- Work task
The whole answer is the data below, retyped exactly.

- Entries provided
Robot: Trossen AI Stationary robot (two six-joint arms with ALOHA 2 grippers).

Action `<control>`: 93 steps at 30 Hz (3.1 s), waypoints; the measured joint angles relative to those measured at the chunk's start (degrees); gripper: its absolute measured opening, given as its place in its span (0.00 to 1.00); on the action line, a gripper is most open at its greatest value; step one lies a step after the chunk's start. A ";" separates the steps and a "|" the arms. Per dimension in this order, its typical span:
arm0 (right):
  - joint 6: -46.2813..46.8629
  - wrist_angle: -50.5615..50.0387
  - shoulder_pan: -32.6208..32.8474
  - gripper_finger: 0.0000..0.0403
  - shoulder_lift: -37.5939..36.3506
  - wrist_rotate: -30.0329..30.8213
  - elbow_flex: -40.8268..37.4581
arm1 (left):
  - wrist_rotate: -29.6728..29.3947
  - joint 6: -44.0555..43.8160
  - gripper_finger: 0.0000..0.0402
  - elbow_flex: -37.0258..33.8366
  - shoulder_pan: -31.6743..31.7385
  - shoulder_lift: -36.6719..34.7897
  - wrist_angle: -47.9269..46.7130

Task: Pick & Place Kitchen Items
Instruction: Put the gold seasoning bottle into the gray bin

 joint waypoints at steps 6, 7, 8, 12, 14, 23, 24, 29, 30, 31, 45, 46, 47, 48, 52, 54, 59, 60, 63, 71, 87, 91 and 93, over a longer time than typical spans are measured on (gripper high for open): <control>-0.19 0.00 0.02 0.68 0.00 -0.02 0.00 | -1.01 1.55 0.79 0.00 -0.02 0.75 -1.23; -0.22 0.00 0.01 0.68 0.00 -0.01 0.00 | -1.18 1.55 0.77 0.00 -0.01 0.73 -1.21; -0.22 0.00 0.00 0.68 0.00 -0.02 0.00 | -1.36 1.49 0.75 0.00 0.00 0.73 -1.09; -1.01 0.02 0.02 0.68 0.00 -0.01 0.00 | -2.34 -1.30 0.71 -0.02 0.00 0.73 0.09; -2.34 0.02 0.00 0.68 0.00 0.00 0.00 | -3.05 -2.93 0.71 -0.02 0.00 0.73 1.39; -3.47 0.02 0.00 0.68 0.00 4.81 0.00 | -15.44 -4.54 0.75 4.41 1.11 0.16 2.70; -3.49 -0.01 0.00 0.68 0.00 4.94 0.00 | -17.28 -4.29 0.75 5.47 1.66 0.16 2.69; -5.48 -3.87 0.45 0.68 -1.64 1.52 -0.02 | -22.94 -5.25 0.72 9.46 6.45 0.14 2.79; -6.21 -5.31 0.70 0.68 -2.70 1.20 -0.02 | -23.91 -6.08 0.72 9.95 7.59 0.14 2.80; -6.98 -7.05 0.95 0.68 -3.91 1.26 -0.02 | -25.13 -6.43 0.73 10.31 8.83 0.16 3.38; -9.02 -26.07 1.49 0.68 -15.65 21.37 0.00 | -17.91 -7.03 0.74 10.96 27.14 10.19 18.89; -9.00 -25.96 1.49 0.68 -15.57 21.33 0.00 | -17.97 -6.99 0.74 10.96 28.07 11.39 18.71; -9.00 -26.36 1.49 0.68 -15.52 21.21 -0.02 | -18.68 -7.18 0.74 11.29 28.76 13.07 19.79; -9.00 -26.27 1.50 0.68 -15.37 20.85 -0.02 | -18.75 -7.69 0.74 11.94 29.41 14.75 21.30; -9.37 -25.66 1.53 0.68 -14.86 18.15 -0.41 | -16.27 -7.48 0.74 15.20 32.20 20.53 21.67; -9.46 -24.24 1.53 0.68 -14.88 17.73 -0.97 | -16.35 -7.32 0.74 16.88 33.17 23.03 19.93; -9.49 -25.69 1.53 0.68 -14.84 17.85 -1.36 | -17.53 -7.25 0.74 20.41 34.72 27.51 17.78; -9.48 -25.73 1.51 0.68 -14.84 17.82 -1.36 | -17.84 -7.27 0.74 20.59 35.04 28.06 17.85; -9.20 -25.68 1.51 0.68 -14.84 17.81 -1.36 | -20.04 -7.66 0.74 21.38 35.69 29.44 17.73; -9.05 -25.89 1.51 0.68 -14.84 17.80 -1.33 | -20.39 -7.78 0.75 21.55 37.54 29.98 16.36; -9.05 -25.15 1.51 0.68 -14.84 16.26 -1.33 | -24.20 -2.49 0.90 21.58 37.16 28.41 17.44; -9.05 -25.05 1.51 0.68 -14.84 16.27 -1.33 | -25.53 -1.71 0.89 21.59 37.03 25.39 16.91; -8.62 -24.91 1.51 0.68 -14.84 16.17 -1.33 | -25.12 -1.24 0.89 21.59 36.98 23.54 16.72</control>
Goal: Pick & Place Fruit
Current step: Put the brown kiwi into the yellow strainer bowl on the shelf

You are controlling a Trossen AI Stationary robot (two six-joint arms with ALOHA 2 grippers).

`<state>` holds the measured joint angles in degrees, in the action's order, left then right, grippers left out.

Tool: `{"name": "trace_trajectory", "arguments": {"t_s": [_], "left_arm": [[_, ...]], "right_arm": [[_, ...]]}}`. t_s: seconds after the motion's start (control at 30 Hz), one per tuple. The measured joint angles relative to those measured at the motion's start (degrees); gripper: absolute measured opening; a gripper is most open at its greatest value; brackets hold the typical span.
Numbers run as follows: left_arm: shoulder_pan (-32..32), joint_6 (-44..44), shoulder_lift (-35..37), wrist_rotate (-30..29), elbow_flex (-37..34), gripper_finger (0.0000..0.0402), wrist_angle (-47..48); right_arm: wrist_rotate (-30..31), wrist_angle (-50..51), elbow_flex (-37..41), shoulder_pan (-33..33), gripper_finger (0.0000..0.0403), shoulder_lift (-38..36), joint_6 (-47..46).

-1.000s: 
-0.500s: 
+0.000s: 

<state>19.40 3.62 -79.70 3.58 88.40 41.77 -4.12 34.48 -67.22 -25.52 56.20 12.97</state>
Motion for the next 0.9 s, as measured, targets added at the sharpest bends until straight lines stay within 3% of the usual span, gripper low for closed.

- Task output
Robot: Trossen AI Stationary robot (two six-joint arms with ALOHA 2 grippers).

Action `<control>`: 93 steps at 30 Hz (3.1 s), waypoints; the measured joint angles relative to those measured at the chunk's start (degrees); gripper: its absolute measured opening, given as its place in its span (0.00 to 1.00); on the action line, a gripper is most open at its greatest value; step one lies a step after the chunk's start. A ";" separates the steps and a "|" the arms. Per dimension in this order, its typical span:
arm0 (right):
  - joint 6: -46.2813..46.8629
  - wrist_angle: -50.5615..50.0387
  - shoulder_pan: -32.6208..32.8474
  - gripper_finger: 0.0000..0.0403
  - shoulder_lift: -37.5939..36.3506
  - wrist_rotate: -30.0329..30.8213
  - elbow_flex: -40.8268..37.4581
arm1 (left):
  - wrist_rotate: -29.6728..29.3947
  - joint 6: -44.0555..43.8160
  - gripper_finger: 0.0000..0.0402
  - elbow_flex: -37.0258..33.8366
  - shoulder_pan: -31.6743..31.7385
  - shoulder_lift: -36.6719..34.7897
  - wrist_angle: -47.9269..46.7130

Task: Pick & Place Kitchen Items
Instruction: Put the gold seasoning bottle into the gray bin

 joint waypoints at steps 6, 7, 8, 12, 14, 23, 24, 29, 30, 31, 45, 46, 47, 48, 52, 54, 59, 60, 63, 71, 87, 91 and 93, over a longer time than typical spans are measured on (gripper high for open): <control>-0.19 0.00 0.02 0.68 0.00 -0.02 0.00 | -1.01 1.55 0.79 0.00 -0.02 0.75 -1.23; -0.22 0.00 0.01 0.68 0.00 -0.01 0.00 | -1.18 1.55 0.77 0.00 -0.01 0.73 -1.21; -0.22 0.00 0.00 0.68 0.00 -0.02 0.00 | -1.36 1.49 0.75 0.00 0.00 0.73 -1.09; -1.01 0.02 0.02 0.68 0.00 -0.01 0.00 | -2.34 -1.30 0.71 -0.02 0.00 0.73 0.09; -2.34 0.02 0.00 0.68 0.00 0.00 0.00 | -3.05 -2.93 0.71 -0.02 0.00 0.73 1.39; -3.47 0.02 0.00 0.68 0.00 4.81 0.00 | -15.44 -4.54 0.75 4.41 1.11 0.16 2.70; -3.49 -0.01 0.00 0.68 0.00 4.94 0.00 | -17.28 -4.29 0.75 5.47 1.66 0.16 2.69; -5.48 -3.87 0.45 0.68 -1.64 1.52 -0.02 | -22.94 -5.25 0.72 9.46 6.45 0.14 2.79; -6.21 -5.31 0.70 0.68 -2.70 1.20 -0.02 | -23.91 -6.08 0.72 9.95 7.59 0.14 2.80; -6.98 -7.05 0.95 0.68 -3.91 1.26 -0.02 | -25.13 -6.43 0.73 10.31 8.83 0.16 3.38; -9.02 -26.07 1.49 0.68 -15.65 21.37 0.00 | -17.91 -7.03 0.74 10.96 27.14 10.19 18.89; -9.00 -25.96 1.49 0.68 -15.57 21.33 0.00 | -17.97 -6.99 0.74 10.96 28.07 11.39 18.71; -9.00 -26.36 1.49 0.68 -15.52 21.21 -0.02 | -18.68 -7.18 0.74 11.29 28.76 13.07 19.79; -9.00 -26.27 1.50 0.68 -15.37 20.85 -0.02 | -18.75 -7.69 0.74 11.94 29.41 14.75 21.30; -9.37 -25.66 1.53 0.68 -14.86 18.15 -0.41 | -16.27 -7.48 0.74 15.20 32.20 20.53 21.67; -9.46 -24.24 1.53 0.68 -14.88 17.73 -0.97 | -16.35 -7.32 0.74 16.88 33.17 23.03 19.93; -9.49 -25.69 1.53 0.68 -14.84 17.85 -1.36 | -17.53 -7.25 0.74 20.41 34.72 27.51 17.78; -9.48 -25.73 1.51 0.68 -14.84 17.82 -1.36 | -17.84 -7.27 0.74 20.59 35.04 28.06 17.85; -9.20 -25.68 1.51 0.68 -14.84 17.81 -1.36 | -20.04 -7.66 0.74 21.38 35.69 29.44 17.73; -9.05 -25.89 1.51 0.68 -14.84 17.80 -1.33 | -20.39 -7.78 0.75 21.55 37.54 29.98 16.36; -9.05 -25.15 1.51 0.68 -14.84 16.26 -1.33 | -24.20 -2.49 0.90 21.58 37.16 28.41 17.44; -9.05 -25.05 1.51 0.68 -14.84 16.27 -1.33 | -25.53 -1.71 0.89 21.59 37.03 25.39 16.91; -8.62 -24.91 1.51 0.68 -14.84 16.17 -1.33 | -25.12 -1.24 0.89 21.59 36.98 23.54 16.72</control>
Goal: Pick & Place Fruit
Current step: Put the brown kiwi into the yellow strainer bowl on the shelf

You are controlling a Trossen AI Stationary robot (two six-joint arms with ALOHA 2 grippers).

`<state>` holds the measured joint angles in degrees, in the action's order, left then right, grippers left out.

Tool: `{"name": "trace_trajectory", "arguments": {"t_s": [_], "left_arm": [[_, ...]], "right_arm": [[_, ...]]}}`. t_s: seconds after the motion's start (control at 30 Hz), one per tuple. The measured joint angles relative to those measured at the motion's start (degrees); gripper: absolute measured opening; a gripper is most open at its greatest value; brackets hold the typical span.
Numbers run as follows: left_arm: shoulder_pan (-32..32), joint_6 (-44..44), shoulder_lift (-35..37), wrist_rotate (-30..29), elbow_flex (-37..34), gripper_finger (0.0000..0.0402), wrist_angle (-47..48); right_arm: wrist_rotate (-30..31), wrist_angle (-50..51), elbow_flex (-37..41), shoulder_pan (-33..33), gripper_finger (0.0000..0.0403), shoulder_lift (-38..36), joint_6 (-47..46).

-1.000s: 
-0.500s: 
+0.000s: 

<state>19.40 3.62 -79.70 3.58 88.40 41.77 -4.12 34.48 -67.22 -25.52 56.20 12.97</state>
Motion for the next 0.9 s, as measured, targets added at the sharpest bends until straight lines stay within 3% of the usual span, gripper low for closed.

The answer is finished.